Lines in the listing below that contain the string "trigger" are to be found and copied.

Content starts

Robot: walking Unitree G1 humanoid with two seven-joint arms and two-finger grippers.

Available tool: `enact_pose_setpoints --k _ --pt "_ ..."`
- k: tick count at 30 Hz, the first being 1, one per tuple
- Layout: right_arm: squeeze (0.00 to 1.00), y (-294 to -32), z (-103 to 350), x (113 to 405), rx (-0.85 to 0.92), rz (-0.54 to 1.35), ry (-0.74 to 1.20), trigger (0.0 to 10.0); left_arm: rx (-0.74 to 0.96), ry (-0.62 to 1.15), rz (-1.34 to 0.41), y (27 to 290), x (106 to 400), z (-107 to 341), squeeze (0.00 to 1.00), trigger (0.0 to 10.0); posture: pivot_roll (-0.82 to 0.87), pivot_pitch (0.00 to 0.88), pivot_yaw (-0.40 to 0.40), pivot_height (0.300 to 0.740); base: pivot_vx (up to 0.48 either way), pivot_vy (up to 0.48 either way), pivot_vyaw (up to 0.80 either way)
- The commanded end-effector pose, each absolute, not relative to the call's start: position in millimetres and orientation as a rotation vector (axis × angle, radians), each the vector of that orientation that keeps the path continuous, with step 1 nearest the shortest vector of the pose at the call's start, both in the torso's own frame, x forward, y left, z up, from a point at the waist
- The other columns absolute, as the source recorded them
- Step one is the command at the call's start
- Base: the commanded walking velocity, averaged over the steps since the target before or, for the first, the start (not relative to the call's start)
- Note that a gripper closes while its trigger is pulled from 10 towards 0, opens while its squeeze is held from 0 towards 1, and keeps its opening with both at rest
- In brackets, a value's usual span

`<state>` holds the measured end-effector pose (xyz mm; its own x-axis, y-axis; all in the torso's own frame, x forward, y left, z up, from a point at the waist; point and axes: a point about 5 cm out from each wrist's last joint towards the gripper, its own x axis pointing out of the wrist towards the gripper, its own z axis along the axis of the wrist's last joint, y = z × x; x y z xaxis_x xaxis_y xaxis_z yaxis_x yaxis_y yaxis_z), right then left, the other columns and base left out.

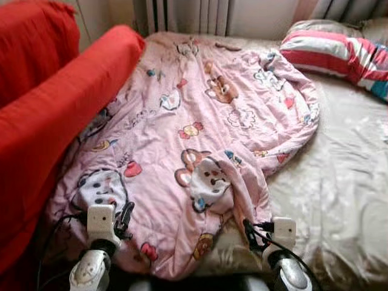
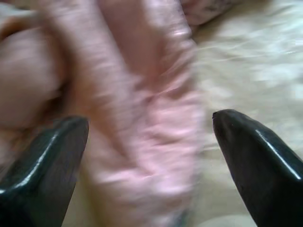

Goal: Clean up the room

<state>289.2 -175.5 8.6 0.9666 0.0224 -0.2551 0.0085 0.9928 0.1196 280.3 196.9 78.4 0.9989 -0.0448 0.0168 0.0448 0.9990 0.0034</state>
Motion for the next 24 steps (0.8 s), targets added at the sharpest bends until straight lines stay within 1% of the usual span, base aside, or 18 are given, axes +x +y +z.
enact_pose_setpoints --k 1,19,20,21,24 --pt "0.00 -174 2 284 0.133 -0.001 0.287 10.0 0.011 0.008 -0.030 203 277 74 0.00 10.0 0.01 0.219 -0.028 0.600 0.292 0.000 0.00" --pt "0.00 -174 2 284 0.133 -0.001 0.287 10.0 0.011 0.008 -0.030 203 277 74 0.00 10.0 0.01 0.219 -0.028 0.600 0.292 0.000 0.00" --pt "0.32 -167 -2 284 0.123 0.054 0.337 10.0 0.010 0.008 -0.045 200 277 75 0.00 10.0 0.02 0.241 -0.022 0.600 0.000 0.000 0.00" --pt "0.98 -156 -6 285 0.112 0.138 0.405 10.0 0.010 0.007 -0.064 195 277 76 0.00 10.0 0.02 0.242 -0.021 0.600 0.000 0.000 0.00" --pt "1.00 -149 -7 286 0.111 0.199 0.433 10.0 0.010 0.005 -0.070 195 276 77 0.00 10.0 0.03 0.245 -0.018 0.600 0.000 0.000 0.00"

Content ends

[Expected output]:
- Layout: right_arm: squeeze (0.00 to 1.00), y (-294 to -32), z (-103 to 350), x (113 to 405), rx (-0.85 to 0.92), rz (-0.54 to 1.35), ry (-0.74 to 1.20), trigger (0.0 to 10.0); left_arm: rx (-0.74 to 0.96), ry (-0.62 to 1.15), rz (-1.34 to 0.41), y (27 to 290), x (106 to 400), z (-107 to 341), squeeze (0.00 to 1.00), trigger (0.0 to 10.0); posture: pivot_roll (-0.82 to 0.87), pivot_pitch (0.00 to 0.88), pivot_yaw (-0.40 to 0.40), pivot_height (0.300 to 0.740); base: pivot_vx (up to 0.48 either way), pivot_vy (up to 0.48 either way), pivot_vyaw (up to 0.80 either way)
- Note that a gripper closes while its trigger is pulled from 10 towards 0, opens while its squeeze is held from 0 towards 1, and keeps its opening with both at rest

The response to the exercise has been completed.